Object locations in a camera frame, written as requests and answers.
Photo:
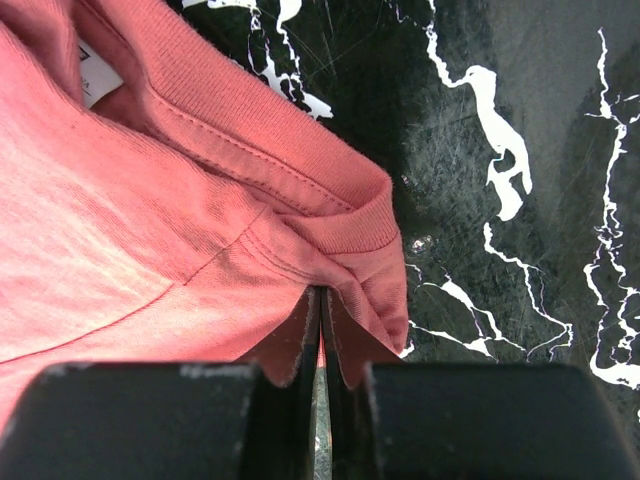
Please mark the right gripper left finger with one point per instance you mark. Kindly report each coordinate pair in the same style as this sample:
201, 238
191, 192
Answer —
279, 440

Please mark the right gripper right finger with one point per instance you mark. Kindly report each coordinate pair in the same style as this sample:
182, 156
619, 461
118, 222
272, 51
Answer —
350, 352

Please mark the red t-shirt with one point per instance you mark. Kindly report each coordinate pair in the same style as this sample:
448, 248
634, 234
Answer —
160, 203

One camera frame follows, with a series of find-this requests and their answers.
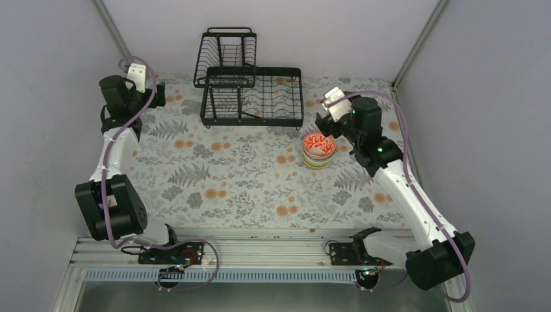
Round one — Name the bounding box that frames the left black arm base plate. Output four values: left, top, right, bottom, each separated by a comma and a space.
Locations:
138, 242, 205, 266

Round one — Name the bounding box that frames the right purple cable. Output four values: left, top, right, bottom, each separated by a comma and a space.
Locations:
327, 90, 470, 304

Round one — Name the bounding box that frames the yellow-green bowl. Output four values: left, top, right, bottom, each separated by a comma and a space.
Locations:
304, 162, 331, 167

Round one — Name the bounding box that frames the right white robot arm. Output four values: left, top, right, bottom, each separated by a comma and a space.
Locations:
315, 96, 476, 294

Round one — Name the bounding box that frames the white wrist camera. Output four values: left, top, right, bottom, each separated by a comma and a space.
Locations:
125, 63, 147, 93
322, 87, 352, 122

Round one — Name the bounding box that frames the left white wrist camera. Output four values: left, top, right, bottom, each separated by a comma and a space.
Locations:
125, 63, 147, 93

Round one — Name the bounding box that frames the black wire dish rack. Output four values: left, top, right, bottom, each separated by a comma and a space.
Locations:
193, 27, 304, 129

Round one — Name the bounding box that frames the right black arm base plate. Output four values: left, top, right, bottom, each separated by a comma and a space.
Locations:
324, 240, 383, 266

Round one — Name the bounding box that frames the red patterned white bowl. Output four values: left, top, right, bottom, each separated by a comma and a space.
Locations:
302, 131, 337, 160

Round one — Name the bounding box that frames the pale green bowl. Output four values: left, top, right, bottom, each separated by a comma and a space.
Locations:
302, 153, 333, 162

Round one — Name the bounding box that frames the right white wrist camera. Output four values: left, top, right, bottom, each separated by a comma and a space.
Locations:
322, 87, 352, 122

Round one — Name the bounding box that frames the grey slotted cable duct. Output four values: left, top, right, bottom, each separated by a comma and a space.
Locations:
83, 268, 357, 284

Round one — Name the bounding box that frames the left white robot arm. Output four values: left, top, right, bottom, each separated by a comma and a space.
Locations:
75, 69, 181, 263

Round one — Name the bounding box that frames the aluminium rail frame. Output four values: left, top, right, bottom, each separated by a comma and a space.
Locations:
53, 229, 474, 311

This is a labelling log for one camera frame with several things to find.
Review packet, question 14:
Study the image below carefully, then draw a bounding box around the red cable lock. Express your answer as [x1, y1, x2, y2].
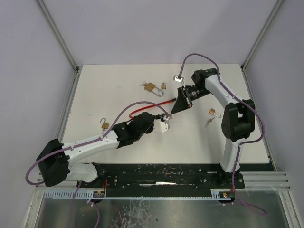
[129, 98, 177, 119]

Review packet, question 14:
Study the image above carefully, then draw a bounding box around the small brass padlock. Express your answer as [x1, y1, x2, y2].
[209, 108, 222, 118]
[161, 83, 167, 90]

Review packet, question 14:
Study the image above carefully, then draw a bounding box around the brass padlock with key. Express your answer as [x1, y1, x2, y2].
[100, 118, 110, 132]

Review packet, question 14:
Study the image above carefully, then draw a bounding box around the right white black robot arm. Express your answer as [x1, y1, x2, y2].
[171, 68, 255, 173]

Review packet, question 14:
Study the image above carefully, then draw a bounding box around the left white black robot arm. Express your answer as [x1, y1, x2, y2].
[36, 112, 169, 187]

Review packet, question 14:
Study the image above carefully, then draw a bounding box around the loose silver key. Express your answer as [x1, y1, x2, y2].
[205, 117, 215, 127]

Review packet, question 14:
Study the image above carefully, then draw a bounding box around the large brass long-shackle padlock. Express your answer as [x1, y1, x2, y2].
[144, 83, 164, 97]

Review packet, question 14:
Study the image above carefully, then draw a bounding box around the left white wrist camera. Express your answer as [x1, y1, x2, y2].
[153, 120, 170, 133]

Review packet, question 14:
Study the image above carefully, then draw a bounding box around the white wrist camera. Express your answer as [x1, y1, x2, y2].
[173, 75, 185, 87]
[153, 120, 170, 133]

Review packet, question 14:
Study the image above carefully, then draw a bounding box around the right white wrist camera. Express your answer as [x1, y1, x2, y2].
[173, 75, 185, 87]

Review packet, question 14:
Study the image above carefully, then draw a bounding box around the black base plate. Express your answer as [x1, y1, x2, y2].
[77, 163, 245, 199]

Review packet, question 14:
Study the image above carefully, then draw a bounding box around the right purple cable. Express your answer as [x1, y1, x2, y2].
[180, 53, 268, 216]

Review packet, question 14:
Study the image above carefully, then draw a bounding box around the left aluminium frame post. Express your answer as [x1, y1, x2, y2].
[35, 0, 80, 71]

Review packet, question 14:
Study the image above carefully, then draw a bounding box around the aluminium frame post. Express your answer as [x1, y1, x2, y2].
[35, 0, 80, 71]
[240, 0, 287, 70]

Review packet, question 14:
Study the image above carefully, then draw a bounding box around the grey slotted cable duct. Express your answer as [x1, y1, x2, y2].
[44, 190, 105, 200]

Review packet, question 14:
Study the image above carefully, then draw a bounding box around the right aluminium frame post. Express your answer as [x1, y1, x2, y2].
[240, 0, 287, 70]

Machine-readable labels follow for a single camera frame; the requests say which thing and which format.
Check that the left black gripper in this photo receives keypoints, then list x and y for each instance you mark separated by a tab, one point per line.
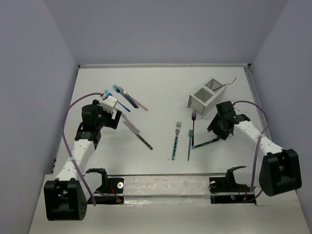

◆ ◆ ◆ ◆

[About this exercise]
Among the entries above, find the line with "Please mark the right gripper right" and the line with "One camera frame follows, with"; give again exactly these two lines and all lines between them.

[Solved exercise]
Please mark the right gripper right finger with one point per instance you mark. Kindly report each coordinate pair in the same style as this sample:
182, 156
619, 461
118, 222
272, 51
Answer —
350, 352

Please mark the red t-shirt with one point per instance you mark. Kindly report each coordinate pair in the same style as this sample:
448, 248
634, 234
Answer —
160, 203

One camera frame follows, with a series of find-this requests and their answers.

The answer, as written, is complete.